## Task to carry out
A word-for-word copy of the following listing is needed. Leave out its images.

*** Supplied records ***

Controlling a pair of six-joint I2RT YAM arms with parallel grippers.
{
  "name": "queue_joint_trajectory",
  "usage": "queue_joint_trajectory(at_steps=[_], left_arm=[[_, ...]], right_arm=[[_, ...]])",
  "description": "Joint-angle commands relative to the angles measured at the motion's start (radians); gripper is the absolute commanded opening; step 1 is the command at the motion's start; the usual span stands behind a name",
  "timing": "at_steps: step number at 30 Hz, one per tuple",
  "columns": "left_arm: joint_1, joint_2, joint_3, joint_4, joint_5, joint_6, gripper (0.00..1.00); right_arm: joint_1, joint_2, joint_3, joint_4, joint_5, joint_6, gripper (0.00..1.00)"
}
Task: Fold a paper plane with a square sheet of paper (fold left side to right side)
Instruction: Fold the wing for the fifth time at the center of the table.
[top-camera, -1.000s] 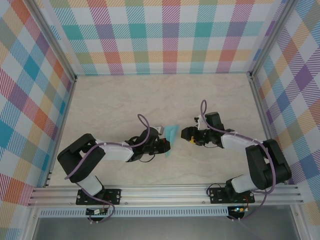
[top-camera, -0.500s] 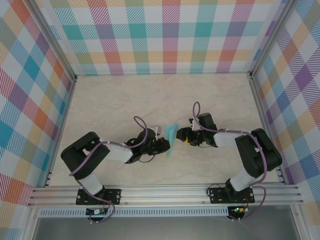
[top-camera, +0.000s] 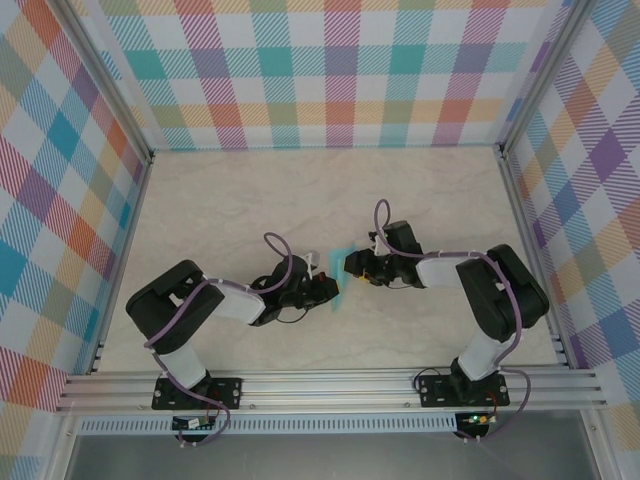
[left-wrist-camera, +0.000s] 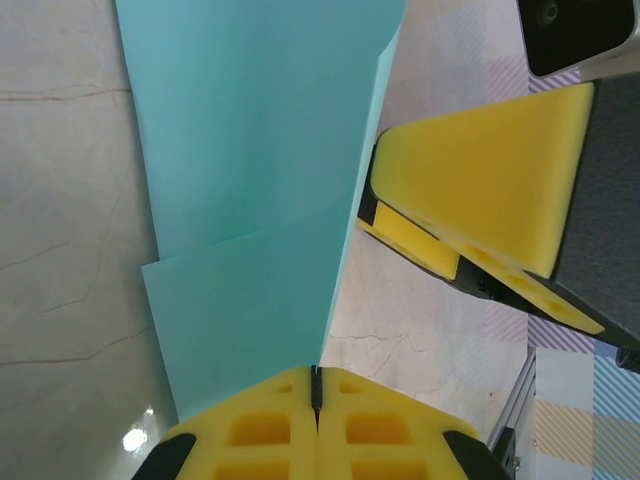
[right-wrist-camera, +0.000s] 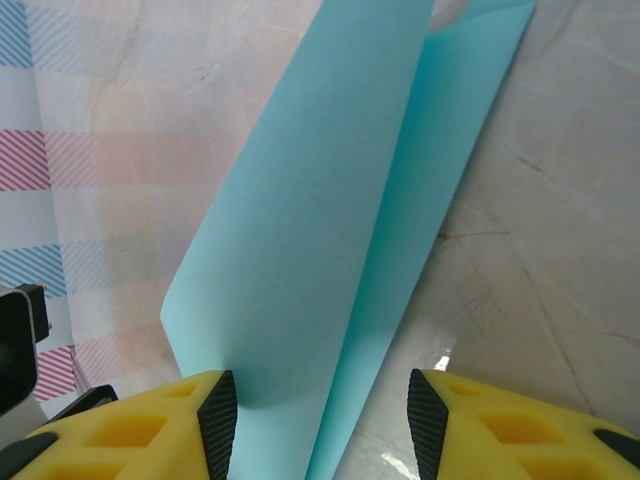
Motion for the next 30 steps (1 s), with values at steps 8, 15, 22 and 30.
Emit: queue_joint_trajectory(at_steps=[8, 15, 22, 30], left_arm=[[0.022, 0.050, -0.031, 0.107, 0.015, -0.054, 0.00], [0.022, 0.056, -0.030, 0.110, 0.016, -0.056, 0.00], [0.023, 0.057, -0.024, 0.110, 0.022, -0.057, 0.00], [0.025, 0.036, -0.018, 0.080, 0.017, -0.048, 0.10]], right_arm=[[0.023, 0.051, 0.061, -0.038, 0.035, 0.018, 0.49], [0.029, 0.080, 0.093, -0.121, 0.065, 0.035, 0.47], [0.037, 0.106, 0.117, -0.169, 0.081, 0.040, 0.47], [0.039, 0.119, 0.120, -0.168, 0.084, 0.042, 0.46]])
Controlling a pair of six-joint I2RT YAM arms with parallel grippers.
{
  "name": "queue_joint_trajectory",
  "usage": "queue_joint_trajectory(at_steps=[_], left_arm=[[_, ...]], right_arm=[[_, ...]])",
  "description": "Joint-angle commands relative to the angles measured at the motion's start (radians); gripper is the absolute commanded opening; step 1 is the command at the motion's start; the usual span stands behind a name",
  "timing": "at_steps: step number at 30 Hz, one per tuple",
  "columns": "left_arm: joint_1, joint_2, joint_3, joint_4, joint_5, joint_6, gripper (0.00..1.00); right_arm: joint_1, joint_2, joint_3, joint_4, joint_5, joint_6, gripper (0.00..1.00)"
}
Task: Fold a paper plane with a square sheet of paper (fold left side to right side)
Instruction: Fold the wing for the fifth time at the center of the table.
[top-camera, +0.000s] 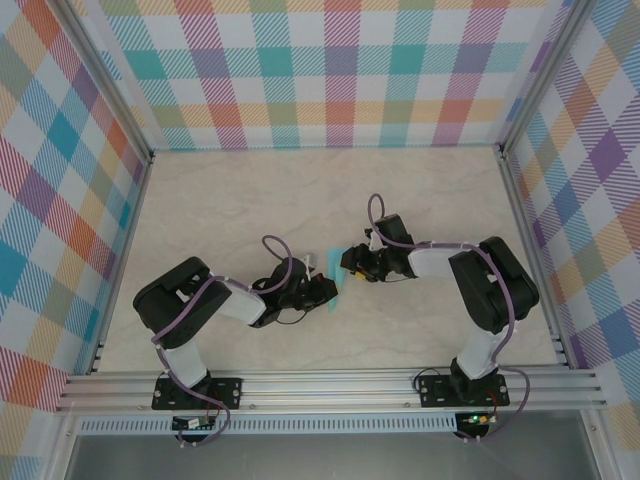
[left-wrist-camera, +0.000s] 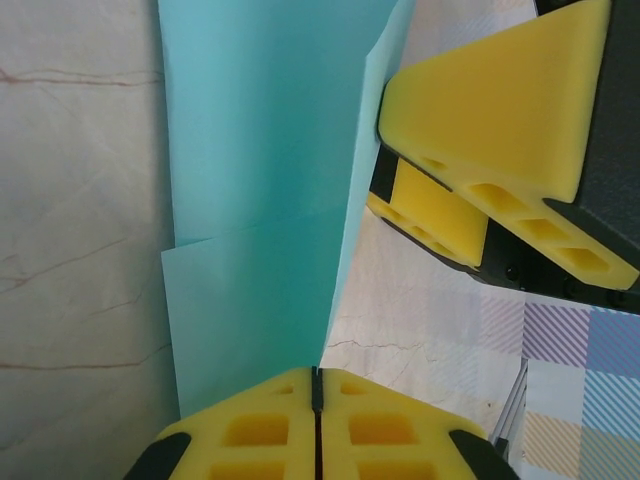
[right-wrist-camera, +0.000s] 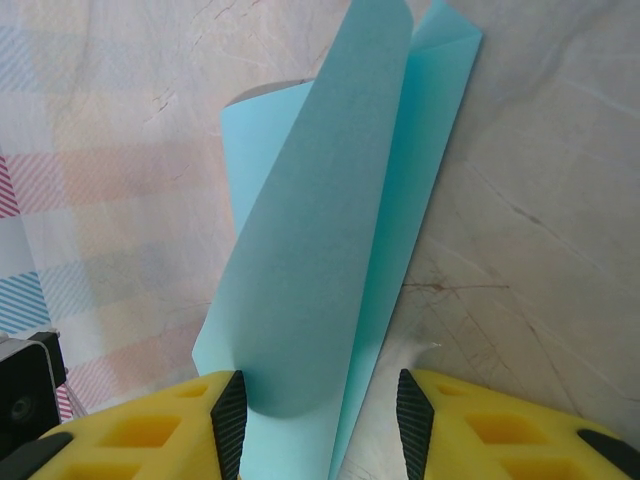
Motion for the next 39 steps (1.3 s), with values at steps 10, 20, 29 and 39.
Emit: queue_joint_trajectory(at_steps=[10, 20, 29, 39], left_arm=[[0.017, -0.044, 0.004, -0.005, 0.012, 0.002, 0.21], [0.042, -0.142, -0.005, -0.091, 0.000, 0.034, 0.39], [0.162, -0.138, 0.044, -0.133, 0.087, 0.046, 0.37], [0.189, -0.015, 0.152, -0.104, 0.146, 0.037, 0.31]], right_arm=[[0.017, 0.058, 0.002, -0.037, 0.042, -0.004, 0.46], [0.017, 0.061, 0.004, -0.035, 0.039, -0.004, 0.46], [0.017, 0.060, 0.005, -0.045, 0.042, -0.011, 0.46], [0.017, 0.057, 0.005, -0.049, 0.039, -0.011, 0.46]])
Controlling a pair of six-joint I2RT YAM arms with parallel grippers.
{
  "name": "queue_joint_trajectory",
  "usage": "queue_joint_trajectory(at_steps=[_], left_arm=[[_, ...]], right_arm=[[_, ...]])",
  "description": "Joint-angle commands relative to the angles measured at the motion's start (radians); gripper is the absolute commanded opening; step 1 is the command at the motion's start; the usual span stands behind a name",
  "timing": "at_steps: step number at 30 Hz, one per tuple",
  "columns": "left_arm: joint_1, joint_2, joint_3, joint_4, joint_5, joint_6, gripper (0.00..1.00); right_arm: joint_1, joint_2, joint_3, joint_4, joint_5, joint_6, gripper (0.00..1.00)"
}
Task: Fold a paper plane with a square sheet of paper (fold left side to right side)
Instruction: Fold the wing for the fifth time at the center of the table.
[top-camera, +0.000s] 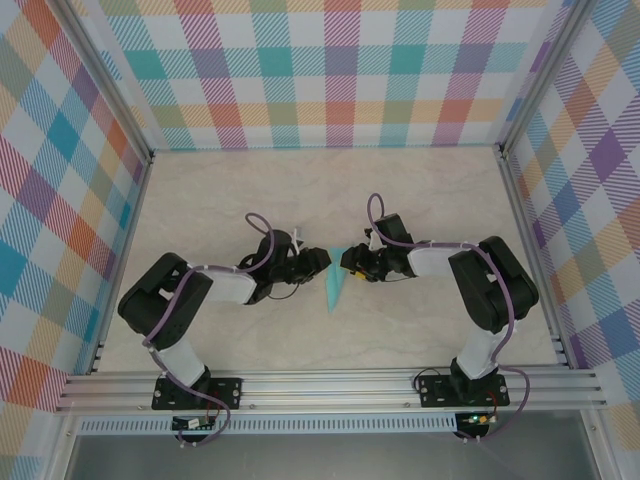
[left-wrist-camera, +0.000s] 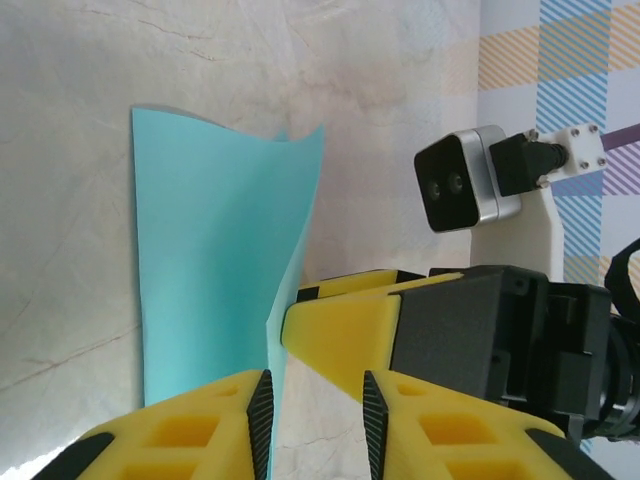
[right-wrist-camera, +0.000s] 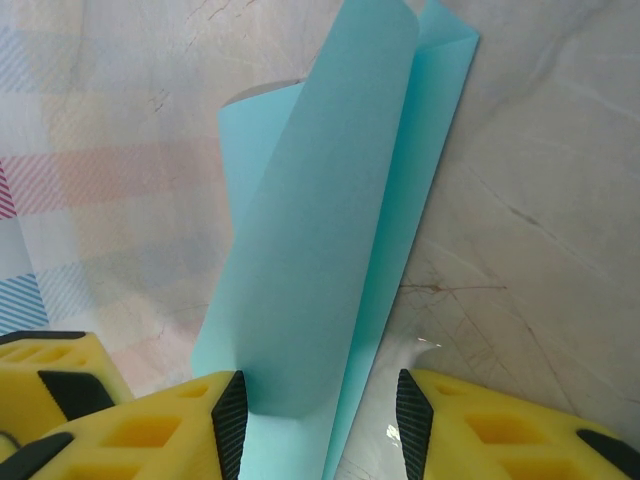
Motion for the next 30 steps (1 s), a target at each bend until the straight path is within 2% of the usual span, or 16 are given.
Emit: queue_joint_trajectory(at_steps=[1, 22, 25, 30], left_arm=[[0.015, 0.041, 0.033, 0.026, 0.034, 0.008, 0.31], [0.018, 0.189, 0.107, 0.096, 0.074, -0.024, 0.25], [0.018, 0.193, 0.107, 0.102, 0.074, -0.024, 0.19], [0.021, 0.178, 0.101, 0.078, 0.059, -0.004, 0.03]], right_arm=[[0.017, 0.053, -0.007, -0.030, 0.035, -0.014, 0.46], [0.019, 0.043, -0.007, -0.041, 0.035, -0.018, 0.46], [0.019, 0.043, -0.007, -0.042, 0.034, -0.020, 0.46], [0.019, 0.039, -0.006, -0.044, 0.033, -0.021, 0.47]])
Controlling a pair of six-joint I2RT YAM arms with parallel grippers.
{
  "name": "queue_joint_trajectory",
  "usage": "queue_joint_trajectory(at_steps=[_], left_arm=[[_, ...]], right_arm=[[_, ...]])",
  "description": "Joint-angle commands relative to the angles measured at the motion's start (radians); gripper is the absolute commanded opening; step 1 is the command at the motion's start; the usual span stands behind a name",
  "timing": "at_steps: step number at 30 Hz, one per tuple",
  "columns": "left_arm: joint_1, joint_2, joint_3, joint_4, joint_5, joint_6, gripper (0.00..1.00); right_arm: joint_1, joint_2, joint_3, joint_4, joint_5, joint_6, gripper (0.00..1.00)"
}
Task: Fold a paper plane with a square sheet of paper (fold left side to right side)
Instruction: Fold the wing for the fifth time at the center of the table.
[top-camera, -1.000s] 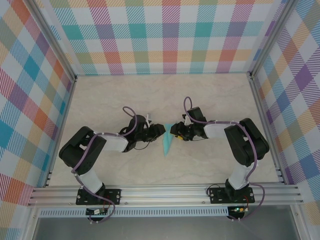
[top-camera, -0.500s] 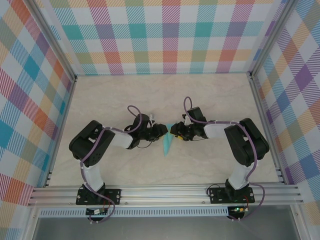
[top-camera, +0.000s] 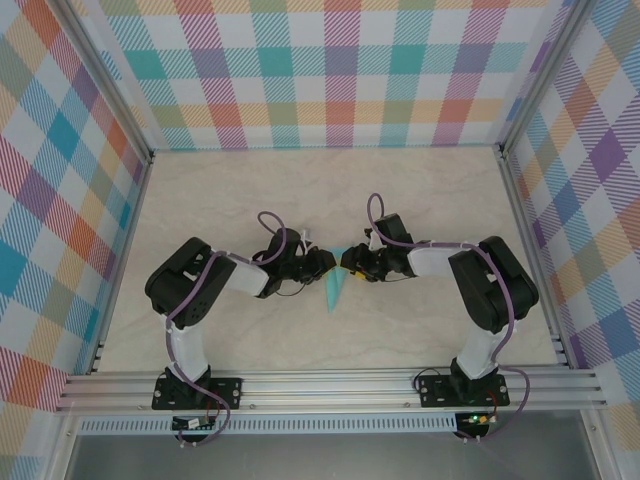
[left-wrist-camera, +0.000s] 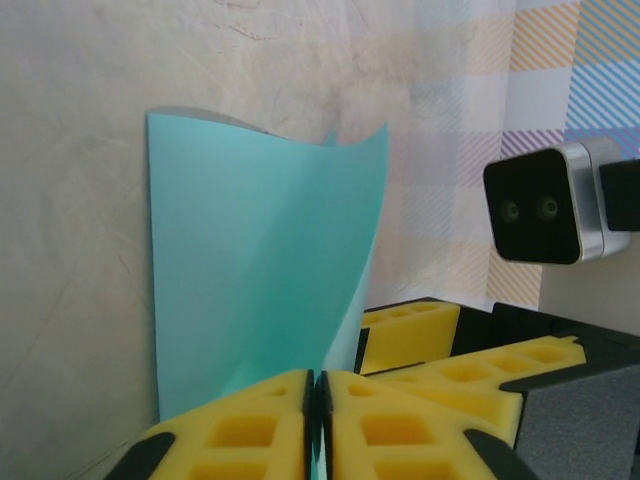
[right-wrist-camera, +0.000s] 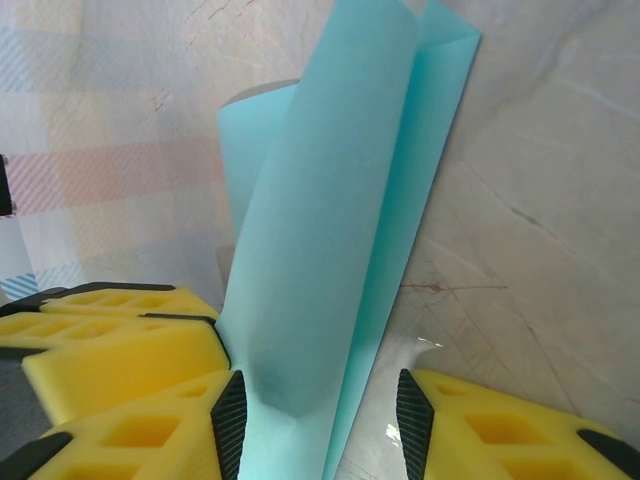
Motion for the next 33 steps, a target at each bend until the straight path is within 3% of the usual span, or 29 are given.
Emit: queue_joint_trajectory(at_steps=[1, 11, 22, 33], left_arm=[[0.021, -0.007, 0.015, 0.008, -0.001, 0.024, 0.01], [0.045, -0.030, 0.012, -0.042, 0.003, 0.080, 0.00], [0.045, -0.030, 0.011, -0.039, 0.006, 0.087, 0.00], [0.045, -0.035, 0.012, -0.042, 0.008, 0.088, 0.00]], right_arm=[[0.018, 0.037, -0.007, -0.041, 0.031, -0.022, 0.47], [-0.016, -0.058, -0.005, -0.020, 0.008, -0.009, 0.56], [-0.059, -0.013, 0.134, -0.052, -0.010, 0.049, 0.87], [-0.054, 0.099, 0.235, -0.055, -0.041, 0.083, 0.93]])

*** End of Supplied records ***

## Answer space
Controlling a pair of six-joint I2RT YAM arms with parallel grippers.
{
  "name": "queue_joint_trajectory",
  "usage": "queue_joint_trajectory(at_steps=[_], left_arm=[[_, ...]], right_arm=[[_, ...]])",
  "description": "Joint-angle commands relative to the angles measured at the motion's start (radians); gripper is the absolute commanded opening; step 1 is the command at the motion's start; the usual span stands behind a name",
  "timing": "at_steps: step number at 30 Hz, one per tuple",
  "columns": "left_arm: joint_1, joint_2, joint_3, joint_4, joint_5, joint_6, gripper (0.00..1.00); right_arm: joint_1, joint_2, joint_3, joint_4, joint_5, joint_6, gripper (0.00..1.00)"
}
Task: Fold a paper plane with a square sheet of paper (fold left side to right side)
Instruction: Fold the wing for the fifth time at the center of the table.
[top-camera, -1.000s] 
[top-camera, -0.500s] 
[top-camera, +0.000s] 
[left-wrist-camera, +0.000s] 
[right-wrist-camera, +0.000s] 
Motion for the next 30 steps (1 s), with values at steps 8, 15, 22 and 30.
Emit: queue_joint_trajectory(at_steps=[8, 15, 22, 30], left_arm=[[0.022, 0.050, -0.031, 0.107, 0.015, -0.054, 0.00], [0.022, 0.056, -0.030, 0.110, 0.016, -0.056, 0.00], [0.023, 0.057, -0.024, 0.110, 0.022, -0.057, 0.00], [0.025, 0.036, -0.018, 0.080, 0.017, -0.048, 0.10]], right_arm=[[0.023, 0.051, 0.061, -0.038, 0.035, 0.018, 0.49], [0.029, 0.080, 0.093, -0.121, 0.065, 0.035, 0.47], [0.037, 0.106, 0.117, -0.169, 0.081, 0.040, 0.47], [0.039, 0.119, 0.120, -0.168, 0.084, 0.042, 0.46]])
Controlling a pair of six-joint I2RT YAM arms with parallel grippers.
{
  "name": "queue_joint_trajectory",
  "usage": "queue_joint_trajectory(at_steps=[_], left_arm=[[_, ...]], right_arm=[[_, ...]])",
  "description": "Joint-angle commands relative to the angles measured at the motion's start (radians); gripper is the absolute commanded opening; step 1 is the command at the motion's start; the usual span stands behind a name",
  "timing": "at_steps: step number at 30 Hz, one per tuple",
  "columns": "left_arm: joint_1, joint_2, joint_3, joint_4, joint_5, joint_6, gripper (0.00..1.00); right_arm: joint_1, joint_2, joint_3, joint_4, joint_5, joint_6, gripper (0.00..1.00)"
}
Task: Fold a paper plane with a square sheet of paper (fold left side to right side)
Instruction: Fold the wing for the fifth time at the center of the table.
[top-camera, +0.000s] 
[left-wrist-camera, +0.000s] 
[right-wrist-camera, +0.000s] 
Motion for the next 39 steps (1.3 s), with values at steps 10, 20, 29 and 39.
Emit: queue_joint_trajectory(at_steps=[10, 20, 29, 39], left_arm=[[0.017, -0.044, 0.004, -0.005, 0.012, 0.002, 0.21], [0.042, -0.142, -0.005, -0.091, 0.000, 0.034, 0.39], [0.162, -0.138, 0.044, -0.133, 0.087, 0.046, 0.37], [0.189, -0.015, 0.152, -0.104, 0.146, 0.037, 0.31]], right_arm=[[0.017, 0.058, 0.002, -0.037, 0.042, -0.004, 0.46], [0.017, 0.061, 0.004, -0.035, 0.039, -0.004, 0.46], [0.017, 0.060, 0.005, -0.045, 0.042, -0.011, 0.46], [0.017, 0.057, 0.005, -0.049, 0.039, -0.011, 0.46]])
Controlling a pair of six-joint I2RT YAM arms with parallel grippers.
{
  "name": "queue_joint_trajectory",
  "usage": "queue_joint_trajectory(at_steps=[_], left_arm=[[_, ...]], right_arm=[[_, ...]])",
  "description": "Joint-angle commands relative to the angles measured at the motion's start (radians); gripper is the absolute commanded opening; step 1 is the command at the motion's start; the usual span stands behind a name",
  "timing": "at_steps: step number at 30 Hz, one per tuple",
  "columns": "left_arm: joint_1, joint_2, joint_3, joint_4, joint_5, joint_6, gripper (0.00..1.00); right_arm: joint_1, joint_2, joint_3, joint_4, joint_5, joint_6, gripper (0.00..1.00)"
}
Task: Fold a paper plane with a square sheet of paper (fold left side to right side)
Instruction: Fold the wing for the fifth time at the center of the table.
[top-camera, +0.000s] 
[left-wrist-camera, +0.000s] 
[right-wrist-camera, +0.000s] 
Motion for the next 30 steps (1 s), a target at each bend until the straight path is within 2% of the usual span, or 16 are given.
Emit: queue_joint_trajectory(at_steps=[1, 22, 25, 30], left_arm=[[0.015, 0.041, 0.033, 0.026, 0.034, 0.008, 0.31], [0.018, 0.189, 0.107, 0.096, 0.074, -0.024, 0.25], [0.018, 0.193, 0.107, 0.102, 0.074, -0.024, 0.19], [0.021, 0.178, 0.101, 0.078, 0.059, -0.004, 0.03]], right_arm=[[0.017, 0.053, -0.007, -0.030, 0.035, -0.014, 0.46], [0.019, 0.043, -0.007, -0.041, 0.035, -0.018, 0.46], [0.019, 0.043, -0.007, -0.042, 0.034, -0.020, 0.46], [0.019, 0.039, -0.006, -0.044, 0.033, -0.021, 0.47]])
Controlling a pair of six-joint I2RT YAM arms with parallel grippers.
{
  "name": "queue_joint_trajectory",
  "usage": "queue_joint_trajectory(at_steps=[_], left_arm=[[_, ...]], right_arm=[[_, ...]])",
  "description": "Joint-angle commands relative to the angles measured at the motion's start (radians); gripper is the absolute commanded opening; step 1 is the command at the motion's start; the usual span stands behind a name",
  "timing": "at_steps: step number at 30 Hz, one per tuple",
  "columns": "left_arm: joint_1, joint_2, joint_3, joint_4, joint_5, joint_6, gripper (0.00..1.00); right_arm: joint_1, joint_2, joint_3, joint_4, joint_5, joint_6, gripper (0.00..1.00)"
}
Task: Fold a paper plane with a square sheet of paper (fold left side to right side)
Instruction: Fold the wing for the fifth time at the center of the table.
[top-camera, -1.000s] 
[top-camera, -0.500s] 
[top-camera, +0.000s] 
[left-wrist-camera, +0.000s] 
[right-wrist-camera, +0.000s] 
Motion for the next 33 steps, a target at each bend until the straight path is within 3% of the usual span, or 29 are given.
Emit: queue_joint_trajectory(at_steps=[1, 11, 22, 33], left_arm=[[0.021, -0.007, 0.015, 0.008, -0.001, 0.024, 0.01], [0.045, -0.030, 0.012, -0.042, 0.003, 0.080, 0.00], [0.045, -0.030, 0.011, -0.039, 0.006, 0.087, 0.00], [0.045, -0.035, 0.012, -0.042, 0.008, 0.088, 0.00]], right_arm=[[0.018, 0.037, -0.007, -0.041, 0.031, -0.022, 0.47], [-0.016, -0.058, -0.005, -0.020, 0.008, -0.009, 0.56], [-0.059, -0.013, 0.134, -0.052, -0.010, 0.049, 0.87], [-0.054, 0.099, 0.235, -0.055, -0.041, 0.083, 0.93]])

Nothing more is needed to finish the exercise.